Key Principles for a Winning B2C Innovation Strategy

Involve employees in innovation strategy

The end of the year and the start of the holiday season is a good time for B2C companies to take stock of their innovation progress and solidify their plans for next year.

Selling your product directly to customers means that there is very little room for error when it comes to trying new things. A refined innovation strategy helps B2C companies achieve the results they need to stay ahead of their competitors.

Here are the most important principles that every B2C corporate innovation strategy should follow.

Improve Internal Functions

Waste can be a huge part of why businesses struggle. They find some initial success using a certain set of parameters, and then continue to run those into the ground long past their expiration date.

The key is to recognize inefficiencies early and often.

Streamline internal B2C processes

You can do this by getting your employees involved, identifying waste in your company’s processes, and then narrowing that list down to manageable goals.

If, for example, employees consistently have trouble dealing with a specific stage in their workflow, you can look into ways of improving their training or the processes involved in that particular stage.

Walmart’s VR Black Friday training is a great example of this principle in action.

Around the holidays, retailers like Walmart hire seasonal staff so there are more people to handle the bigger crowds. Training these seasonal employees appropriately and efficiently can be a big challenge.

VR training

Black Friday, one of the biggest shopping days of the year, can be incredibly intimidating and difficult, even for veteran employees.

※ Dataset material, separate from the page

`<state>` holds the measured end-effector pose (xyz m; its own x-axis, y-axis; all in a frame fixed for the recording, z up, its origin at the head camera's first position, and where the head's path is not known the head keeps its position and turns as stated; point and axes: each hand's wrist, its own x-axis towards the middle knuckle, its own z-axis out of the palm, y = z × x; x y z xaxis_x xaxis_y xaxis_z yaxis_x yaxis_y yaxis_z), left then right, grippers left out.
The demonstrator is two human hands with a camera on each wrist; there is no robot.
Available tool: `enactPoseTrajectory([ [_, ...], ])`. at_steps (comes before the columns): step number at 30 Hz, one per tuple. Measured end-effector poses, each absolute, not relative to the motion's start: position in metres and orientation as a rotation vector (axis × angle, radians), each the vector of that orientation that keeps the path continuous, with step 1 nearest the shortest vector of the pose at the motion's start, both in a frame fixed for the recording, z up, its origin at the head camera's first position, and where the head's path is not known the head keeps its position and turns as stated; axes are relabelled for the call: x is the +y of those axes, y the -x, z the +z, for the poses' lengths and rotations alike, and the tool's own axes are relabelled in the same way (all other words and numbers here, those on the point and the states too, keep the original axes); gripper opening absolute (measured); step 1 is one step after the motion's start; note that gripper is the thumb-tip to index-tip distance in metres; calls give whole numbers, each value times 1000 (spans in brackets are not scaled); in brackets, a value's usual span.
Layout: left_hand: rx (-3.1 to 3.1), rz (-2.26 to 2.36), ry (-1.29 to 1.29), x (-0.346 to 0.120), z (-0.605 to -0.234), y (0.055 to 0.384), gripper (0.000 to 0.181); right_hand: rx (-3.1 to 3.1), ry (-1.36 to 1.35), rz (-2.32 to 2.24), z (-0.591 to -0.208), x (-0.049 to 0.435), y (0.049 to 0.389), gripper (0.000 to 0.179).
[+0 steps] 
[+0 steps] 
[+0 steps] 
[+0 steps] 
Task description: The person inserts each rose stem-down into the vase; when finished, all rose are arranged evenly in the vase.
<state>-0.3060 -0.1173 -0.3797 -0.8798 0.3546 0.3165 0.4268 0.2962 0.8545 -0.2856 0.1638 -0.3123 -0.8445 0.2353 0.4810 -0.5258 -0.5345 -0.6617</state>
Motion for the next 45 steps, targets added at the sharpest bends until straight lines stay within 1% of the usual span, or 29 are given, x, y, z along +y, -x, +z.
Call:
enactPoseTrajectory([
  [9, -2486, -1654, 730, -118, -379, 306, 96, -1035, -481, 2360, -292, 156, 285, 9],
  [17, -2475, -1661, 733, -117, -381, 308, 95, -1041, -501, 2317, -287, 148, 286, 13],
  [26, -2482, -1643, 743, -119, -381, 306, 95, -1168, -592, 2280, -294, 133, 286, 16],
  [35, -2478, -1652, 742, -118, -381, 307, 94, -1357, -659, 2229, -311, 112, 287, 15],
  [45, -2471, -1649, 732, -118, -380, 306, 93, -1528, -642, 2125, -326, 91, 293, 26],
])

To better prepare employees for the turkey-fueled onslaught, they turned to VR.

With this new VR training, employees are able to experience a close approximation of the chaos that can ensue on Black Friday, making them better prepared to handle whatever situations may arise.

The Customer is King (or Queen)

This might seem like a no-brainer, but it bears repeating simply for how important it really is.

Every successful B2C enterprise should focus a majority of their innovation on the customer experience – tweaking it, improving it and sometimes, completely transforming it.

Increasing the efficiency of internal processes should never be underestimated. However, customers are the B2C lifeblood.

Brick-and-mortar customer experience

Improving the customer experience can mean different things to different companies, and although the end goal is the same, two companies can get there through very different trajectories.

Take, for instance, Amazon and Walmart. Each are known B2C innovators who are redefining the way consumers make purchases, but they approach that challenge from very different perspectives.

Walmart, having already conquered the brick-and-mortar retail sector, has been embracing innovation as a way to stay relevant in the face of increasingly stiff competition online.

Enterprise Insights: How Walmart Stays Innovative

As such, they have invested heavily into expanding their technological prowess, and their online retail presence. For example, they now offer voice ordering, and have begun to embrace automated shelf-stocking and cleaning robots that improve the customer experience in-store.

Online shopping experience

On the other side of the same coin, Amazon is now looking to innovate the physical retail experience after having mastered the digital domain.

Through their high-profile acquisition of Whole Foods and their successful forays into cashier-free grocery stores, Amazon wants to offer their customers new and exciting experiences that extend beyond their vast web presence.

See how Amazon stacks up against other big corporate innovation spenders

What this means for other businesses is that although you should be focusing on improving your customer experience, there is no set blueprint for success. Look at what your specific customers want, and build on those expectations.

Avoid Fleeting Success

Innovating for innovation’s sake might get you some headlines and add some marketing value, but the main point of innovation should be longevity.

In order to sustain your business long into the future, you need a well planned and well executed innovation strategy.

Every successful B2C innovation strategy has three main components:

  1. Use a portion of your innovation resources to identify internal problems and use that as a chance to streamline your processes
  2. Allocate a majority of your funds toward improving and transforming your customer experience to keep pace with industry evolution
  3. Never lose sight of what your customers actually want

If your innovation plan follows these three principles, you will find real actionable results that will help your business flourish well into the future.